Climate finance: Funding a low-carbon global economy

  • 16 Jul 2015, 15:00
  • Sophie Yeo
Wall Street sign

Wall Street | Pixabay

Over the next decades, trillions of dollars will be required to tackle climate change.

Leveraging it is a question that concerns politicians and financial institutions alike. Largely, it has been a conversation that the two have held separately.

The political discussion centres around a promise made in 2009 at the UN's climate conference in Copenhagen, when developed countries committed to provide $100bn a year from 2020 to help poor nations reduce their emissions and adapt to the impacts of climate change, with a significant portion of this flowing through a Green Climate Fund.

Nations  reaffirmed that pledge at the Financing For Development conference in Addis Ababa this week, where the UN largely focused on the issue of how to finance its  post-2015 sustainable development agenda - a set of guidelines, to be finalised this September, on reducing poverty, hunger and climate change, among other issues.

$100bn may sound like a lot of money. It is. But the investment required to deal with climate change will likely cost trillions, as infrastructure and energy across the world reshape into a greener, more resilient form, compatible with a world where temperatures rise no more than 2C. Enabling this will require a rethink of how the financial system itself works.

Part 1: The $100bn-a-year promise

Unlike the vague trillions required for a low-carbon overhaul of the global economy, the $100bn is a precise figure embedded in a political agreement.

The text of the Copenhagen agreement states that this could come from a variety of sources: public and private, bilateral and multilateral, and alternatives. It also established a Green Climate Fund (GCF).
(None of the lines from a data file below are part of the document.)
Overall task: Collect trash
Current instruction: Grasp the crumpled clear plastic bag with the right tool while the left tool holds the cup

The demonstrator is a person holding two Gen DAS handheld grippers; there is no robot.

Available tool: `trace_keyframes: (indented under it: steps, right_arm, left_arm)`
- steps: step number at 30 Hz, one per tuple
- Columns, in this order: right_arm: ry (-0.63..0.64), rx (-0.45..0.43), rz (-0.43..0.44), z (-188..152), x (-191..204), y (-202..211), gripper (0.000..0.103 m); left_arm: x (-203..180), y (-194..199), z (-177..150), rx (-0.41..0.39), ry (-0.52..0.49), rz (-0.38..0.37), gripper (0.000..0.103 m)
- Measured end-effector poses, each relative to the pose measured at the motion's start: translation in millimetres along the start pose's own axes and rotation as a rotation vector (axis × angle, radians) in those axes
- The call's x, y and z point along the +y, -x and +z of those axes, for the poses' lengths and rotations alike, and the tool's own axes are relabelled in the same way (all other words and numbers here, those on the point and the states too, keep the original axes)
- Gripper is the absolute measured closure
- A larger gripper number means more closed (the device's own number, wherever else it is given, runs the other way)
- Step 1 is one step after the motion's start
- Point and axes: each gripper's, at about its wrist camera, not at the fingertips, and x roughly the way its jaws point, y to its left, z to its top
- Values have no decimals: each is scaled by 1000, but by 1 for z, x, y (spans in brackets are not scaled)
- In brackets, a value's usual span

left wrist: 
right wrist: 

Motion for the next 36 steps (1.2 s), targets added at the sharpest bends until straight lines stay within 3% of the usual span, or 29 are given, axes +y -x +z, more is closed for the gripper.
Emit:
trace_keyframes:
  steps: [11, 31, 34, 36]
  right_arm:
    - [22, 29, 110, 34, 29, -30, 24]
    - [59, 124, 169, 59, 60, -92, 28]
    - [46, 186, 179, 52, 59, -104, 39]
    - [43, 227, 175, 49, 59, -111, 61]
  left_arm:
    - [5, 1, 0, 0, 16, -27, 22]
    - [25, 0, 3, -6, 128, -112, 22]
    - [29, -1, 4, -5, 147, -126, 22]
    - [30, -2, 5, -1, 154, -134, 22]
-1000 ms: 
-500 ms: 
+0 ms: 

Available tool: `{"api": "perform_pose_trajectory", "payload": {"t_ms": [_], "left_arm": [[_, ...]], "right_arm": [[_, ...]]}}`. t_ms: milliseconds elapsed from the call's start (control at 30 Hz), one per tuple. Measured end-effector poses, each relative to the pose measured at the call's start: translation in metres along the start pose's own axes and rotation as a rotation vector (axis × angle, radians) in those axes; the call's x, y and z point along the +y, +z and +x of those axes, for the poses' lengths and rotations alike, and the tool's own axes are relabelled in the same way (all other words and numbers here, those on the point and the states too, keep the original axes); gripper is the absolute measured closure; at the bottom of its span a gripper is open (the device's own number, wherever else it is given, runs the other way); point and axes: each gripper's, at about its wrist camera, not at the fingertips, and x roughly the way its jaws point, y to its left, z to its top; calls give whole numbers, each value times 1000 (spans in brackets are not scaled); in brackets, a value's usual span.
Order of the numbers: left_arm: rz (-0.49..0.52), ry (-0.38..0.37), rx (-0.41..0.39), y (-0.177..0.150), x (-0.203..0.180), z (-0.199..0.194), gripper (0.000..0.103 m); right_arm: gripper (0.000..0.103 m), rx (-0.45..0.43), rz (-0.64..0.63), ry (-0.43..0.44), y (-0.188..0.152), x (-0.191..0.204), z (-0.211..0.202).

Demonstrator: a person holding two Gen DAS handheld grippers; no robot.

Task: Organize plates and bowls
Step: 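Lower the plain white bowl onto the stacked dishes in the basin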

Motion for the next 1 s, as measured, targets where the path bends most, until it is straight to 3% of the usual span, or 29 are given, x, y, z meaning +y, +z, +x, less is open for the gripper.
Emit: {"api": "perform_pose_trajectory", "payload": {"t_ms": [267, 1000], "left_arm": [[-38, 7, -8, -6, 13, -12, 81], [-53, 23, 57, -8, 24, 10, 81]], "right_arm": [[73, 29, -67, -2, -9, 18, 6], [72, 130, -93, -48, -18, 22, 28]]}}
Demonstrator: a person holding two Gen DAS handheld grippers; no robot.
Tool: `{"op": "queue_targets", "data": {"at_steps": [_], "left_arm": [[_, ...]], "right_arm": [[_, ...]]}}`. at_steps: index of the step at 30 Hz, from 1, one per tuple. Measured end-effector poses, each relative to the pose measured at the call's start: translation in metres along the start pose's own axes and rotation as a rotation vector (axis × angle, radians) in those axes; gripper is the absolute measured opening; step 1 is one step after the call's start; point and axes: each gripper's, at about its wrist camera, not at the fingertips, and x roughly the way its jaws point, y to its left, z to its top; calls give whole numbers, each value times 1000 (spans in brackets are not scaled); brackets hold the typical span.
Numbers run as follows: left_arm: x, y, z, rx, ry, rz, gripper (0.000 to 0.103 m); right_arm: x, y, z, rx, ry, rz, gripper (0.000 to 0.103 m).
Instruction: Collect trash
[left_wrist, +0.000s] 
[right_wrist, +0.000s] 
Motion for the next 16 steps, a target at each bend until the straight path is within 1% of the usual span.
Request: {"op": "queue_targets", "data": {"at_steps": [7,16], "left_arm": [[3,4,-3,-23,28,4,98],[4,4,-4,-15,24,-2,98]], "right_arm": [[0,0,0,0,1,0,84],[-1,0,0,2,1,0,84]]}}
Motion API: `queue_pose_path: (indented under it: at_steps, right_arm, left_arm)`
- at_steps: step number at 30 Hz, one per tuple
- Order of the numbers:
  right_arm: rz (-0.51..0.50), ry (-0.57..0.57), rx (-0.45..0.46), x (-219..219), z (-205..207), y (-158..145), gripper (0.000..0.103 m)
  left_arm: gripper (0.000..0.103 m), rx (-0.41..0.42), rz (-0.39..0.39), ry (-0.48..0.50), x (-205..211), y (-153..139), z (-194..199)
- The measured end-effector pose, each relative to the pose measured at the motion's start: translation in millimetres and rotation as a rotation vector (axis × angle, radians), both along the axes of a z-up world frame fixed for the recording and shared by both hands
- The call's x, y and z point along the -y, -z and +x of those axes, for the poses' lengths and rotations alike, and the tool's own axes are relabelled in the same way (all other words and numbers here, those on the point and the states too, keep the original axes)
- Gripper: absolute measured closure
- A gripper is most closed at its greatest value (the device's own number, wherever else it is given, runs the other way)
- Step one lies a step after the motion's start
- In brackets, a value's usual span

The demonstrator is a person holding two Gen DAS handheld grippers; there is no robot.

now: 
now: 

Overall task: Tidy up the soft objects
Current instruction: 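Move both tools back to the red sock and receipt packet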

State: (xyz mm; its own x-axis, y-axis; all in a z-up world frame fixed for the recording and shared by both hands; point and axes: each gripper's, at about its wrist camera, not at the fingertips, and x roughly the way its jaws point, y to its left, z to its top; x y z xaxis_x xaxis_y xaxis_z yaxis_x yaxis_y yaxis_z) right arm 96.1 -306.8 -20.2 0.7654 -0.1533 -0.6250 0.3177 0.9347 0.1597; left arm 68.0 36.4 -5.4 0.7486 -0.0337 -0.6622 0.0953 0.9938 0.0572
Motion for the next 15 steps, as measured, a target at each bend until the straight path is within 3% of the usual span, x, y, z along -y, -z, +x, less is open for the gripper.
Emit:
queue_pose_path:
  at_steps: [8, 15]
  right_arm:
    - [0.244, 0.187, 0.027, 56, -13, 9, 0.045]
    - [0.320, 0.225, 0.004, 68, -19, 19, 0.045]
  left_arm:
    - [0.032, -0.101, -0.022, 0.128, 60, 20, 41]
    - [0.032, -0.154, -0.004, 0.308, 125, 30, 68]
This has been designed to channel a significant proportion of these funds, but by no means all of them.

Despite this, the GCF is often seen as synonymous with the $100bn pledge.

Green Climate Fund

Many poor nations are in a situation where their capacity to reduce their emissions is limited by a lack of funding. The GCF was established to ensure that developing countries have access to additional and predictable finance that will allow them to scale up their own efforts to tackle global warming.

Under intense pressure from campaign groups and developing countries, rich nations have already started to trickle public funds into the GCF. So far this amounts to $10.2bn, with much of this pledged at a  Berlin meeting in November 2014. Others, including  Australia, added to that sum at the UN conference in Lima.

To date, 58.5% of these pledges have been  signed off by the donor nations into actual contributions, surpassing the 50% threshold required for the GCF to start allocating resources through bodies that have been approved by the board.

As a new financial institution, the GCF remains a work in progress.

Since it was established, countries have been  debating issues such as what kind of projects it can fund (a complication that is exacerbated by the lack of an official definition of "climate finance"), who gets to disburse the money, and how it intends to manage financial risk.

Some observers are concerned about the  lack of an explicit ban on fossil fuel projects for the GCF, following the revelation that Japan had used its early climate finance contributions to  fund a coal plant in Indonesia.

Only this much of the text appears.